За годы работы ректором он приобрел внушительную неторопливость в движениях, чуть прибавил в росте (во всяком случае научился не смотреть снизу вверх при своих 162 сантиметрах). Сослуживцы заметили, что даже его аура изменила свойства: перестала чутко откликаться на жизненные раздражители, благотворно, как прежде, влиять на других, а застыла, замерла в колючих иголках, готовая поглотить и сочувствие, и жалость, и нежность, растворить их тут же в своем радужном мареве, как это делают актинии.
Такова жизнь, рассуждали с пониманием сослуживцы: условия, традиции, окружавшие ореолом должность ректора, заставили его стать другим. Но он не сопротивлялся, принимал это как должное и радовался переменам.
Все видели, что его очень привлекает положение администратора в науке. Раньше среди своих коллег-ученых он чувствовал себя неуверенно, понимая, что пора его творческих взлетов так и не наступила. Должность ректора избавила его от болезненных копаний в собственном «я». Теперь он мог спокойно играть роль крупного ученого, для которого все книги и статьи коллег — лишь слабые попытки отразить, обобщить немногое из того, о чем он не раз думал, говорил, писал…
В библиотеке института на стенде новинок всегда стояли его книги. Написаны они были в соавторстве, но фамилия ректора неизменно набиралась первой. Сотрудники института называли его «старая кочерга». Не за почтенный возраст. За ортодоксальность и архаичность суждений. Посмеивались над его плохо скрываемыми усилиями стать академиком и не сомневались: станет! Дома верили в это свято. Жена его, робкая, неряшливого вида женщина с седыми клочьями-волосами, смотрела на него с провинциальным обожанием и сердито останавливала расшумевшихся внуков: «Тише! Дедушка работает!» Те примолкали, хотя видели в приоткрытую дверь, что дедушка лежит на диване, читает газету.

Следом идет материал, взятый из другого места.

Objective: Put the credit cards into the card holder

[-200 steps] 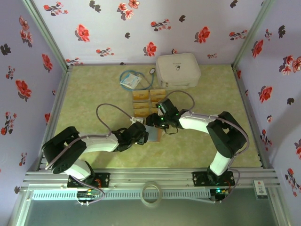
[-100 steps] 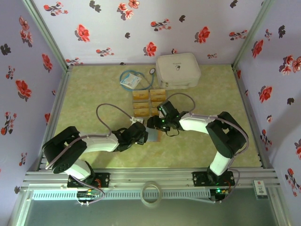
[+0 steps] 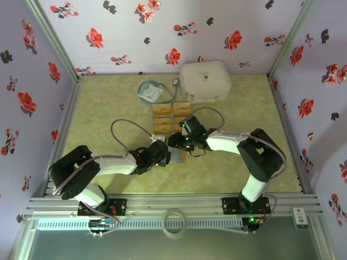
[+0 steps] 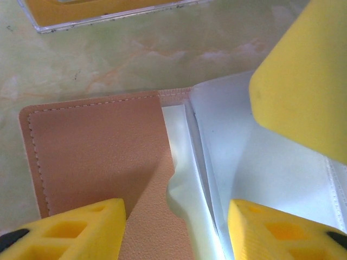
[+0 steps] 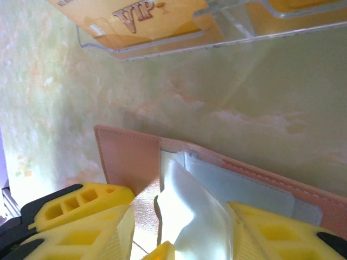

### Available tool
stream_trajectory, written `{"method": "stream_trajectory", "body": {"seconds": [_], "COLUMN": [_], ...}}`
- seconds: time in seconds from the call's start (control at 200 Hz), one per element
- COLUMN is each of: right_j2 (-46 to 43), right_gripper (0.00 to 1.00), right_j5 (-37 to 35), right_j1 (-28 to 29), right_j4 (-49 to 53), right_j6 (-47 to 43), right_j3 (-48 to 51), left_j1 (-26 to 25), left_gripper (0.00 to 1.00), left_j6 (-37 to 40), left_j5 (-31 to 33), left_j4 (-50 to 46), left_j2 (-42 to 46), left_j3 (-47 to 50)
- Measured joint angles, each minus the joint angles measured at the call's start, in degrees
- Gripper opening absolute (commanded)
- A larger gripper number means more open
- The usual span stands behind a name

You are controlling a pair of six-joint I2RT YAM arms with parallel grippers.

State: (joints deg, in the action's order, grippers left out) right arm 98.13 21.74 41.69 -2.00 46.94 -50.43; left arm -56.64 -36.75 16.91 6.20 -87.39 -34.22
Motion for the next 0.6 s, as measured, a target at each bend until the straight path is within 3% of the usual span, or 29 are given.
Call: {"method": "stream_trajectory", "body": {"seconds": [0.255,0.405,0.6], "right_j2": [-0.66,-0.96,-0.74], "right_gripper": [0.5,0.5,0.51], "right_j5": [1.03,1.25,1.25], "right_j1": [0.31,1.27,3.13], "right_j4": [-1.42,-2.62,-2.99], "right_j6": [2.64,4.2,5.79], "right_j3": [0.0,-0.37,-3.37], "left_j1": [0.0,0.17,1.2], "left_gripper": [0.82,0.85,0.86], "left_j6": [0.31,0.26,-0.5], "left_j5": [0.42,1.55,2.56], "left_j4": [-1.75,-1.75,-1.88], "left_j2": [11.26,19.08,23.08], "left_j3": [3.52,4.52,6.21]}}
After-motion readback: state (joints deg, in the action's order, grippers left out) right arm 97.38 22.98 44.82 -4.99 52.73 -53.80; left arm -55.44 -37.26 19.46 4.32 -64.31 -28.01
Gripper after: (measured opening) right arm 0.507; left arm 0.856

Сергей пришел к нему точно в назначенное время.
— Разрешите войти?
— Давно разрешил. Жду не дождусь, — поднялся ему навстречу Коврунов. — Садитесь. И сразу рассказывайте, что приключилось со Стельмахом.
— Да я, честно признаться, не знаю подробностей. Мне только сказали, что он отравлен цианистым калием…
— Это точно? — В голове Коврунова панически заметалась мысль: а может ли быть цианистый калий в виде крупинок нитроглицерина?
— Точно.
— Ну и каковы предположения милиции?
— Пока никаких… Преступник оставил записку: «Во имя Графа» — и подписался, как неграмотный, крестиком.
— Странно, — задумчиво поскреб подбородок Коврунов. — Вроде ничего графского в моих сослуживцах нет. Разве только Алябин изображает из себя этакого потомственного вельможу… но это от избыточного тщеславия. Очень странно… Загадка для меня, — Он глянул на Сергея с надеждой. — Что будем делать?
— Размышлять.
— Легко сказать: размышлять. А это значит — каждого под рентген, искать патологию. А кто нынче нормален? У всех есть уродливые отклонения.